TASK TO CARRY OUT: Please set down only the lines below starting with the line with "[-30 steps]" and going on through the line with "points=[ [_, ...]", verbatim and without pictures.

RECORDS FOR PROCESSING:
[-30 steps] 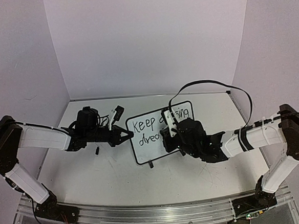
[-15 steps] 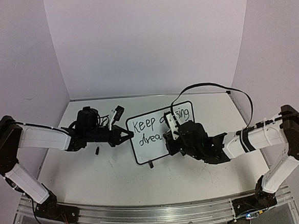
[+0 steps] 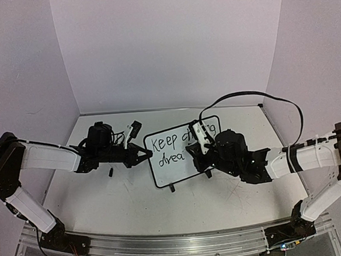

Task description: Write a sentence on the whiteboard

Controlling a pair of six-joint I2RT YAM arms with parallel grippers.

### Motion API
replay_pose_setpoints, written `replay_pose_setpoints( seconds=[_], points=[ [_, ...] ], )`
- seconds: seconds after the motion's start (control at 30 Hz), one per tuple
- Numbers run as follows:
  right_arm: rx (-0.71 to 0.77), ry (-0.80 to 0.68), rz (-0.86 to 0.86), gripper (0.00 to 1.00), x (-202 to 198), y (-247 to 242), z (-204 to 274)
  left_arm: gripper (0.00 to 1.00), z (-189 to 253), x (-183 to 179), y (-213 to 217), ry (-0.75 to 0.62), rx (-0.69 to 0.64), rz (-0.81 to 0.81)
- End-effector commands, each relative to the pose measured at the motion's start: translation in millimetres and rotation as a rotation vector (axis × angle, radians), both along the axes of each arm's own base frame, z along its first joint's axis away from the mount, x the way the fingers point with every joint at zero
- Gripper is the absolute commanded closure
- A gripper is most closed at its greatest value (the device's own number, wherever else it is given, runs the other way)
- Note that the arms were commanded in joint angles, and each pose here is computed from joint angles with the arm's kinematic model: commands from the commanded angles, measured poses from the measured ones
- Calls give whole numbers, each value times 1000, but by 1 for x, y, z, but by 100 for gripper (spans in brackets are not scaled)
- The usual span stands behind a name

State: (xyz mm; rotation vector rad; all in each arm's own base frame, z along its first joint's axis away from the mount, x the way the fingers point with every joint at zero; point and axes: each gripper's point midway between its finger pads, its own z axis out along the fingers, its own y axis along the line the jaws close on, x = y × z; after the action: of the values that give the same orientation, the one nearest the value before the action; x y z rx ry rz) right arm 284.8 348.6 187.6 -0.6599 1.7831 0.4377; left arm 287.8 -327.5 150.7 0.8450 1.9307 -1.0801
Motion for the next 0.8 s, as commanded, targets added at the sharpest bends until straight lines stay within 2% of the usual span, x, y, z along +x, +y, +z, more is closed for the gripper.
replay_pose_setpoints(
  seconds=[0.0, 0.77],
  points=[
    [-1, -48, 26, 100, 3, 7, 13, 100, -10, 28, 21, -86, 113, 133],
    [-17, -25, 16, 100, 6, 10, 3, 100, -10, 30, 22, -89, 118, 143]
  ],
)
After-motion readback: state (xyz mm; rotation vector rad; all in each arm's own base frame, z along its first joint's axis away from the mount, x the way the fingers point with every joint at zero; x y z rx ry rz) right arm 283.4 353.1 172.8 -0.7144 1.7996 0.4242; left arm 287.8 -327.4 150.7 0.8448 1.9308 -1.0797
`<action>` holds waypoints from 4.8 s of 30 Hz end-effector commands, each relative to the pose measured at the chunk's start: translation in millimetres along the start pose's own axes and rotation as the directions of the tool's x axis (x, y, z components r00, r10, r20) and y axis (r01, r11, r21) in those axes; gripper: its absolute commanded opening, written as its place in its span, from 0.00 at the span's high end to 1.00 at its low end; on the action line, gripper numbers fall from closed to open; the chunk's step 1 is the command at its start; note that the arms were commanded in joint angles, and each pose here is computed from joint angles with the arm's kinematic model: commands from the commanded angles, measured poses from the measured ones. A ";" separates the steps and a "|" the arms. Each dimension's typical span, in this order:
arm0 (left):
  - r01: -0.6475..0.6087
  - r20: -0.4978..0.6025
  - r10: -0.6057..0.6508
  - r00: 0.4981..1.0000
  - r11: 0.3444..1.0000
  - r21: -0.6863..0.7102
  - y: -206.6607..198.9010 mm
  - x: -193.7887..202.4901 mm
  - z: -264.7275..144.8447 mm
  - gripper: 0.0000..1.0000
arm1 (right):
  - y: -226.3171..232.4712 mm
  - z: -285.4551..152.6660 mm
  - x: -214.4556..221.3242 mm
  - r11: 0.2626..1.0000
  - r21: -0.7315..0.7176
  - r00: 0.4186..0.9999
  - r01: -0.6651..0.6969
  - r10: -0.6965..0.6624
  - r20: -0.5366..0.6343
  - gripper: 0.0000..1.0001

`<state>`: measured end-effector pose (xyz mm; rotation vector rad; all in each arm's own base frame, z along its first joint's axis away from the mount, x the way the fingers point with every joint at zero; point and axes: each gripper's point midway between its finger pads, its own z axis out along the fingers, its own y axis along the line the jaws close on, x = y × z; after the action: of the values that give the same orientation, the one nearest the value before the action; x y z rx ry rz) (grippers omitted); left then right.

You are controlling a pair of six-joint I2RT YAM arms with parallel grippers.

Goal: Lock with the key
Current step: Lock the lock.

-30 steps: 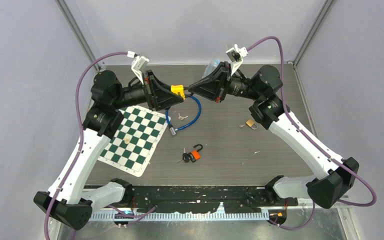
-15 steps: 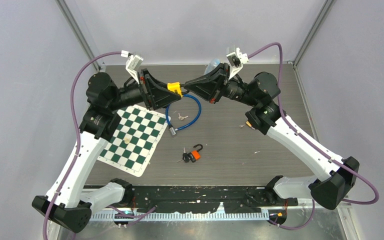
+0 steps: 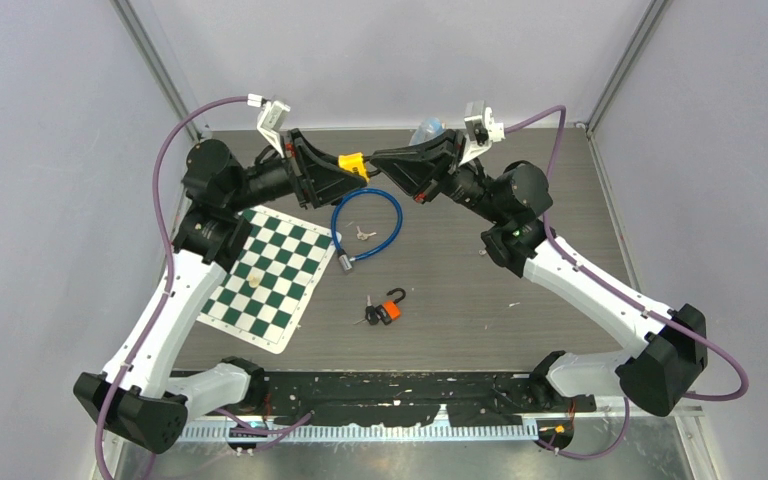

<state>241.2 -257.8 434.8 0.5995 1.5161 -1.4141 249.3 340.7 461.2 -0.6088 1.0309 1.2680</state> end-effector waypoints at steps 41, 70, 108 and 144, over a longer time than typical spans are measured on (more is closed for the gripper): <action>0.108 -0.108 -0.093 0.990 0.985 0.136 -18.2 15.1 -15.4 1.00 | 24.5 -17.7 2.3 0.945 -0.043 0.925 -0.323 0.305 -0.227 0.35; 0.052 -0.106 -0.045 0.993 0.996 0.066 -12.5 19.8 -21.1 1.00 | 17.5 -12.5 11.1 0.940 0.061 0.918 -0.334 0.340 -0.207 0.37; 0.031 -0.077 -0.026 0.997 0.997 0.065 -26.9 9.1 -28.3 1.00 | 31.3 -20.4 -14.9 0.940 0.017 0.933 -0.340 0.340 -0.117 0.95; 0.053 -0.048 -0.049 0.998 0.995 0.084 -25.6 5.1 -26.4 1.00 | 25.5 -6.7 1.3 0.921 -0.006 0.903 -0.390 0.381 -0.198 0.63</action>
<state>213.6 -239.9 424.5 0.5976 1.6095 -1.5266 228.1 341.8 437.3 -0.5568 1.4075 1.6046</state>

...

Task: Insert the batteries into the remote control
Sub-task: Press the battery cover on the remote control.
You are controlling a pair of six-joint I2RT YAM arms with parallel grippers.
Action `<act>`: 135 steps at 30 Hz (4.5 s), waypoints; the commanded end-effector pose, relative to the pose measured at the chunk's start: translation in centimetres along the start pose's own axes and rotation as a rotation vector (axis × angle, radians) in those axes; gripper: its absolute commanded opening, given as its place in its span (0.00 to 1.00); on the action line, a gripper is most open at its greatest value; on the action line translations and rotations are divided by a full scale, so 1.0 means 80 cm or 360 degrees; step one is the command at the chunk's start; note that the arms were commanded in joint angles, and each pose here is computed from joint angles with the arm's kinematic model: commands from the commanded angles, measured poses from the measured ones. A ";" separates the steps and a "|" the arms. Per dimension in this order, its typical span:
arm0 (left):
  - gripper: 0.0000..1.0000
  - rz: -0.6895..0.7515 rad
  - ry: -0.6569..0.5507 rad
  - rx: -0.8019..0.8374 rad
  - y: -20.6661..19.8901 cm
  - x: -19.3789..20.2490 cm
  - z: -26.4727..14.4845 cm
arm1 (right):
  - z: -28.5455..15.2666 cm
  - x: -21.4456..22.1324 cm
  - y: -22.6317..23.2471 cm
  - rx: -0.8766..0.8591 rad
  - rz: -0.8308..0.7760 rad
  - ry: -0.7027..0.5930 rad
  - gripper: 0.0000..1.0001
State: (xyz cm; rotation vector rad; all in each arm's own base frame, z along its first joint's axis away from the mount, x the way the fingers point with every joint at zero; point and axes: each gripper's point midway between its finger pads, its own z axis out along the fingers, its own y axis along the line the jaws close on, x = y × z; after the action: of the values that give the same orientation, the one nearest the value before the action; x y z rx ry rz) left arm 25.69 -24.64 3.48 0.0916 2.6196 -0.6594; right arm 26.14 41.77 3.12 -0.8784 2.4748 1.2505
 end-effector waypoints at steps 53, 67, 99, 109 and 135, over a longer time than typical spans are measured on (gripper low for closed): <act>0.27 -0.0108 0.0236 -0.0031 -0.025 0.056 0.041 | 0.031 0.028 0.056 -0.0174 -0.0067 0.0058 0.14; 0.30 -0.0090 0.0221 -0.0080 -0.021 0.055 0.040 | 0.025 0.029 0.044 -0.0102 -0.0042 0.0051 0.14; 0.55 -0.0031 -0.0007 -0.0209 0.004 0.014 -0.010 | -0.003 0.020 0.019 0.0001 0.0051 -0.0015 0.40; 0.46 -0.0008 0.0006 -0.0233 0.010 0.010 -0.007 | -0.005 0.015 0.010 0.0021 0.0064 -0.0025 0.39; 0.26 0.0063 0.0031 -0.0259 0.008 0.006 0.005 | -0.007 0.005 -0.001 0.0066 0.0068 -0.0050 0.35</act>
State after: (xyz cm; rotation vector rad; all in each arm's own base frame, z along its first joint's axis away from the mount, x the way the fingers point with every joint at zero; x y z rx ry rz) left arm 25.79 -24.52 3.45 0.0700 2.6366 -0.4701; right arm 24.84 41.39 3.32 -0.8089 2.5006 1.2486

RESPONSE BELOW:
[-30 steps] 
[-15 steps] 
[+0 steps] 

Task description: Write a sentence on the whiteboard

Controlling a pair of six-joint I2RT YAM arms with parallel grippers.

### Motion API
replay_pose_setpoints, written `replay_pose_setpoints( seconds=[_], points=[ [_, ...] ], )`

The required output is now complete.